## Work request
Set down the material exactly, keeping every line whole.

## Data segment
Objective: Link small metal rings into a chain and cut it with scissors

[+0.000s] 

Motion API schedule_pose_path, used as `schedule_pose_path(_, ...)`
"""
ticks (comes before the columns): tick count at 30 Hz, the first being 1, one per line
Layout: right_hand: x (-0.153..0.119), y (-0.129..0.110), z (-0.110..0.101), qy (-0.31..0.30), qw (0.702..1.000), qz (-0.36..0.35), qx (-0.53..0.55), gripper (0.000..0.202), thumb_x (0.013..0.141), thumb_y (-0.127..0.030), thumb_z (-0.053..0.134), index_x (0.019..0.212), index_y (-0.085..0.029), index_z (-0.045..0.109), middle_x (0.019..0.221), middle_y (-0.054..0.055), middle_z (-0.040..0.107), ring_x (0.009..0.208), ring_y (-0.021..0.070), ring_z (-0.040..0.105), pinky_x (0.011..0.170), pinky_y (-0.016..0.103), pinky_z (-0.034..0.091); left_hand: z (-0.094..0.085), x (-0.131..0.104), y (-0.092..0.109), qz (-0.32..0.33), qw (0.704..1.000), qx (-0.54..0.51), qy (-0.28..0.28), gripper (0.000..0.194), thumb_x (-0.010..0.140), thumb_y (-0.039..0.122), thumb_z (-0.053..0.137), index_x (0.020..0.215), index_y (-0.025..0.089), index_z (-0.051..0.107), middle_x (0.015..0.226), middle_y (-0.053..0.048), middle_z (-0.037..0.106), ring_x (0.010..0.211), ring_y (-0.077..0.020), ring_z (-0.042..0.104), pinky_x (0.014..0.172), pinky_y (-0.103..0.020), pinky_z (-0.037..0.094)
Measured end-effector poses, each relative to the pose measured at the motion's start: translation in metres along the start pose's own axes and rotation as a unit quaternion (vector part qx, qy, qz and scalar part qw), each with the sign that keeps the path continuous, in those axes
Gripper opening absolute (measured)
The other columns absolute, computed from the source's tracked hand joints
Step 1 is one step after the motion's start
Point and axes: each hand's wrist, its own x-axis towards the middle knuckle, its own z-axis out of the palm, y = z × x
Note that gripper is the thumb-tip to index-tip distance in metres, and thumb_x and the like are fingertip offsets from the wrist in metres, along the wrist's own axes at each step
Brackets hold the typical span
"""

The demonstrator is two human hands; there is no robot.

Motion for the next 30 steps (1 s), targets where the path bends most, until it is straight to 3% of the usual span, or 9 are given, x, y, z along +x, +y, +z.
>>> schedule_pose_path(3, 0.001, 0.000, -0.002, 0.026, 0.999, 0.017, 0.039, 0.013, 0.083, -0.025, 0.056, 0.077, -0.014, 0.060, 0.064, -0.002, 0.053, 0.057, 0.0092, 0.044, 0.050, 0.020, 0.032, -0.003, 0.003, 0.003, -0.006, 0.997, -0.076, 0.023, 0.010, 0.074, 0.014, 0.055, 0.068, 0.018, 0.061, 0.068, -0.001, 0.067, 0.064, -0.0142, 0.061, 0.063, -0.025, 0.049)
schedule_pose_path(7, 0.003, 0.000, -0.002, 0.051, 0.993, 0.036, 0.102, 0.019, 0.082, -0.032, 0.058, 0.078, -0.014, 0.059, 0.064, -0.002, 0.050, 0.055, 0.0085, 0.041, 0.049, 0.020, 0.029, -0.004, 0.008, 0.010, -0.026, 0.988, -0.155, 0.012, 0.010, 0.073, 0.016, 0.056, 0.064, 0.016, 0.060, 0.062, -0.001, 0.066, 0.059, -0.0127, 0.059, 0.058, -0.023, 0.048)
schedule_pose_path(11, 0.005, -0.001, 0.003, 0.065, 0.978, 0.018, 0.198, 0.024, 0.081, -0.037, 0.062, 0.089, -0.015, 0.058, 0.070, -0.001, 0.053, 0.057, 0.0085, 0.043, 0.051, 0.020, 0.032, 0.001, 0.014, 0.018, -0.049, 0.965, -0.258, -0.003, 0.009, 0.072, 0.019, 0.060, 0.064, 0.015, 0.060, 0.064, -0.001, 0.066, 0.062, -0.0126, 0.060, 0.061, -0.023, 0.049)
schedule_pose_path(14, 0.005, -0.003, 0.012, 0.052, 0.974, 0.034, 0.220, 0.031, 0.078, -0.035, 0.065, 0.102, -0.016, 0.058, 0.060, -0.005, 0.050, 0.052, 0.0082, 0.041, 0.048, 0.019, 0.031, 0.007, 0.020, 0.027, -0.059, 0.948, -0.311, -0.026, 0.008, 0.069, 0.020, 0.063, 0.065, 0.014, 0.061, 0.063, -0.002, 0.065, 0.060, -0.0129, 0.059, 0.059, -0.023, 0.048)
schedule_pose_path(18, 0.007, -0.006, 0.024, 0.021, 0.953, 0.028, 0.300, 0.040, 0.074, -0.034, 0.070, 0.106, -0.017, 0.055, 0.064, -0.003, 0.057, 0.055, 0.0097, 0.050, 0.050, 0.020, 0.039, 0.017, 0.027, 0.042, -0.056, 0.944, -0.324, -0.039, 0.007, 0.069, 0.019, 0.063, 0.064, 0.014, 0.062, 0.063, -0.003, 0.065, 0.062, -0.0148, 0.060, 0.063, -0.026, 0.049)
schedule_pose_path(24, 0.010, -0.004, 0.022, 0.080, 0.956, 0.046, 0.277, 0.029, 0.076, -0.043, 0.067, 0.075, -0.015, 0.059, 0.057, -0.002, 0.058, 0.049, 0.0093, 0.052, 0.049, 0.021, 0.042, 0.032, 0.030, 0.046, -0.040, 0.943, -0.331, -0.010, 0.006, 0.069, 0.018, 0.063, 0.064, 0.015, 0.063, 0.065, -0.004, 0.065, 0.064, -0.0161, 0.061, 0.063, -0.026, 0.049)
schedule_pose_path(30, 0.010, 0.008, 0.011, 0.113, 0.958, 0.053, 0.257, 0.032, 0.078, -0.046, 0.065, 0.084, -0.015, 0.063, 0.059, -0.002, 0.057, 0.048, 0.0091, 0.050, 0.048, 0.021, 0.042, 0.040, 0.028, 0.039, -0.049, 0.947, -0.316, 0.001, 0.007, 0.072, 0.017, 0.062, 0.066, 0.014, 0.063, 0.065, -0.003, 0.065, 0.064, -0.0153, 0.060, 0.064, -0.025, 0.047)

## Written response
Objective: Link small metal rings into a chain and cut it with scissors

[+0.000s] 

Motion API schedule_pose_path, used as `schedule_pose_path(_, ...)`
"""
ticks (comes before the columns): tick count at 30 Hz, the first being 1, one per line
Layout: right_hand: x (-0.153..0.119), y (-0.129..0.110), z (-0.110..0.101), qy (-0.31..0.30), qw (0.702..1.000), qz (-0.36..0.35), qx (-0.53..0.55), gripper (0.000..0.202), thumb_x (0.013..0.141), thumb_y (-0.127..0.030), thumb_z (-0.053..0.134), index_x (0.019..0.212), index_y (-0.085..0.029), index_z (-0.045..0.109), middle_x (0.019..0.221), middle_y (-0.054..0.055), middle_z (-0.040..0.107), ring_x (0.009..0.208), ring_y (-0.021..0.070), ring_z (-0.040..0.105), pinky_x (0.011..0.170), pinky_y (-0.016..0.103), pinky_z (-0.034..0.091); left_hand: z (-0.094..0.085), x (-0.131..0.104), y (-0.092..0.109), qz (-0.32..0.33), qw (0.704..1.000), qx (-0.54..0.51), qy (-0.28..0.28), gripper (0.000..0.194), thumb_x (-0.010..0.140), thumb_y (-0.039..0.122), thumb_z (-0.053..0.137), index_x (0.020..0.215), index_y (-0.025..0.089), index_z (-0.051..0.107), middle_x (0.015..0.226), middle_y (-0.053..0.048), middle_z (-0.037..0.106), ring_x (0.010..0.211), ring_y (-0.077..0.020), ring_z (-0.042..0.104), pinky_x (0.014..0.172), pinky_y (-0.103..0.020), pinky_z (-0.037..0.094)
Measured end-effector poses, each relative to the pose measured at the motion's start: translation in metres along the start pose's own axes and rotation as a unit quaternion (vector part qx, qy, qz and scalar part qw), each with the sign that keeps the path continuous, in those axes
Gripper opening absolute (measured)
The other columns absolute, computed from the source's tracked hand joints
Step 1 is one step after the motion's start
Point and axes: each hand's wrist, its own x-axis towards the middle knuckle, its own z-axis out of the palm, y = z × x
Note that gripper is the thumb-tip to index-tip distance in metres, and thumb_x and the like are fingertip offsets from the wrist in metres, along the wrist's own axes at each step
Brackets hold the typical span
"""

The demonstrator is two human hands; there is no robot.

Motion for the next 30 steps (1 s), targets where the path bends most, until it is straight to 3% of the usual span, or 9 are given, x, y, z along +x, +y, +z.
>>> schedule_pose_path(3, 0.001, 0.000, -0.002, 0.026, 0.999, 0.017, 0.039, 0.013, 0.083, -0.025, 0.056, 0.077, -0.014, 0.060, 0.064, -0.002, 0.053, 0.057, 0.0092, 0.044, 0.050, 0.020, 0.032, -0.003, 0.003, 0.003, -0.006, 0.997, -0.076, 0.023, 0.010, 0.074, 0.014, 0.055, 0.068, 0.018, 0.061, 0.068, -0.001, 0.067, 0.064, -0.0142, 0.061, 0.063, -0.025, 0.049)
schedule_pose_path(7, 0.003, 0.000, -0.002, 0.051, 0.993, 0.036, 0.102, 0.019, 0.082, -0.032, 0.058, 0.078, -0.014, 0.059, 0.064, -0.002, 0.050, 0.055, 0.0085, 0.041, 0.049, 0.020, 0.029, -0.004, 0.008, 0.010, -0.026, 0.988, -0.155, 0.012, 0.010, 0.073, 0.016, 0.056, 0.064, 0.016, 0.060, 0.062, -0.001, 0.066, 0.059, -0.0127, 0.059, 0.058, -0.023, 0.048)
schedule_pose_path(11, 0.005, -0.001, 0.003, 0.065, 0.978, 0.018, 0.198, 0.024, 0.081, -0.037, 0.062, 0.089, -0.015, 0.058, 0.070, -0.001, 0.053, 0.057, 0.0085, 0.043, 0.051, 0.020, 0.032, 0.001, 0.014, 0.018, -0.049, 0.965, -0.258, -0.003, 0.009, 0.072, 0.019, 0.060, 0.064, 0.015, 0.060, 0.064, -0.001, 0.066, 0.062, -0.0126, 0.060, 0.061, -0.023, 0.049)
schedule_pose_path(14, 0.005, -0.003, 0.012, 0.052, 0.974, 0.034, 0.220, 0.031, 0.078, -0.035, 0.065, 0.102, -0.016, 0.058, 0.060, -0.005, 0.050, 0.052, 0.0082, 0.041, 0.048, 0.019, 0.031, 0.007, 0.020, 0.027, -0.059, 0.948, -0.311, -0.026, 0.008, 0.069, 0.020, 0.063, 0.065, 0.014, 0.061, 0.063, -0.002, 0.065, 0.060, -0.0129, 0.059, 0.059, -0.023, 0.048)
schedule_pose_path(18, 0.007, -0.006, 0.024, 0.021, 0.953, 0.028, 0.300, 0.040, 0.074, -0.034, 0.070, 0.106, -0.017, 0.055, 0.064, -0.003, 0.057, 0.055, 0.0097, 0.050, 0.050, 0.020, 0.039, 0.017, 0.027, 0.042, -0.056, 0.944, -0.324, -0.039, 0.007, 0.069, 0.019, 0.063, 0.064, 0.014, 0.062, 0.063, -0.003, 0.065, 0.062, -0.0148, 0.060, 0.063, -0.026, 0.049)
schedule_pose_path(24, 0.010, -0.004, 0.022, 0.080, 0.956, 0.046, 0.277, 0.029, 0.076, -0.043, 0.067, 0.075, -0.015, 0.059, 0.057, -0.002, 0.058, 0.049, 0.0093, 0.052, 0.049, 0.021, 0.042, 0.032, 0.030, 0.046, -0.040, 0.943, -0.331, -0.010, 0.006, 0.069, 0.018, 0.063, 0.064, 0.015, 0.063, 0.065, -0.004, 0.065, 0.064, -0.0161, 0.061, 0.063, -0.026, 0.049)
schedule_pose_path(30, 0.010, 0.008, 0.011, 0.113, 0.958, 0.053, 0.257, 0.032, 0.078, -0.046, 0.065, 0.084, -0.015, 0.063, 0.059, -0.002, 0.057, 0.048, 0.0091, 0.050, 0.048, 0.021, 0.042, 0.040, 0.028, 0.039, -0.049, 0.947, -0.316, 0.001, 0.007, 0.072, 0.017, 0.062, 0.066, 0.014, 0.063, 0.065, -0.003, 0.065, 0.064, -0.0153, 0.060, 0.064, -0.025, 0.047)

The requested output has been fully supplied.